Print the listing that follows, character for character.

======

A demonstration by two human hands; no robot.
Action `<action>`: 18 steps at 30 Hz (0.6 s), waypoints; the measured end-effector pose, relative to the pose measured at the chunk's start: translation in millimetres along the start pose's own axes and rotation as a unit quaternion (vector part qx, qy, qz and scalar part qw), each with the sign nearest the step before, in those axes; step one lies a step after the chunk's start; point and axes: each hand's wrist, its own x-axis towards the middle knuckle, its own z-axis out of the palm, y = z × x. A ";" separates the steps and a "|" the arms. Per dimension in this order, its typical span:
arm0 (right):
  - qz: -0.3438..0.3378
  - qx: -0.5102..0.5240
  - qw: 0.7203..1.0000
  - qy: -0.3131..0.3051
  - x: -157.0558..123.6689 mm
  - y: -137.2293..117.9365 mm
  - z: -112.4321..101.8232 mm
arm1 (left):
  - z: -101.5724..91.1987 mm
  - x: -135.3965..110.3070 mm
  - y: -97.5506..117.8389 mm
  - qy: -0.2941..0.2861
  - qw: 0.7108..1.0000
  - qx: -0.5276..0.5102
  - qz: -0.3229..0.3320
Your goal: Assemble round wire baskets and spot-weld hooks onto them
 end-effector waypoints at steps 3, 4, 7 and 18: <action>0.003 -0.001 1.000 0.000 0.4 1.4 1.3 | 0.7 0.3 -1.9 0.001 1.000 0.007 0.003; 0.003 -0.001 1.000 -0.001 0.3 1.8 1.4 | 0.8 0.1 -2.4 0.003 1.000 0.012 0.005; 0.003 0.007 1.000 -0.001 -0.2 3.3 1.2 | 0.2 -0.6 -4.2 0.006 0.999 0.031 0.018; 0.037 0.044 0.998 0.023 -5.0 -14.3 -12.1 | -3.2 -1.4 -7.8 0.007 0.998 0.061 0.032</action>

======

▶ EXERCISE ANSWER
A demonstration by two human hands; no robot.
Action `<action>`: 18 steps at 30 Hz (0.6 s), waypoints; the measured end-effector pose, relative to the pose measured at the chunk's start: translation in millimetres along the start pose's own axes and rotation as a unit quaternion (vector part qx, qy, qz and scalar part qw), each with the sign nearest the step before, in those axes; step one lies a step after the chunk's start; point and axes: each hand's wrist, its own x-axis towards the middle knuckle, its own z-axis out of the palm, y = z × x. A ";" separates the steps and a "|" the arms. Per dimension in this order, its typical span:
arm0 (right):
  - qz: -0.3438..0.3378
  - qx: -0.5102..0.5240
  - qw: 0.7203..1.0000
  - qy: -0.3131..0.3051
  - x: -157.0558..123.6689 mm
  - y: -137.2293..117.9365 mm
  - z: -112.4321..101.8232 mm
arm1 (left):
  - z: -101.5724..91.1987 mm
  - x: -135.3965..110.3070 mm
  - y: -97.5506..117.8389 mm
  - qy: -0.2941..0.2861
  - qw: 0.7108..1.0000
  - qx: -0.5276..0.5102
  - qz: -0.3229..0.3320
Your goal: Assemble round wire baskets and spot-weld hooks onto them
 end-effector waypoints at steps 3, 4, 7 and 18: <action>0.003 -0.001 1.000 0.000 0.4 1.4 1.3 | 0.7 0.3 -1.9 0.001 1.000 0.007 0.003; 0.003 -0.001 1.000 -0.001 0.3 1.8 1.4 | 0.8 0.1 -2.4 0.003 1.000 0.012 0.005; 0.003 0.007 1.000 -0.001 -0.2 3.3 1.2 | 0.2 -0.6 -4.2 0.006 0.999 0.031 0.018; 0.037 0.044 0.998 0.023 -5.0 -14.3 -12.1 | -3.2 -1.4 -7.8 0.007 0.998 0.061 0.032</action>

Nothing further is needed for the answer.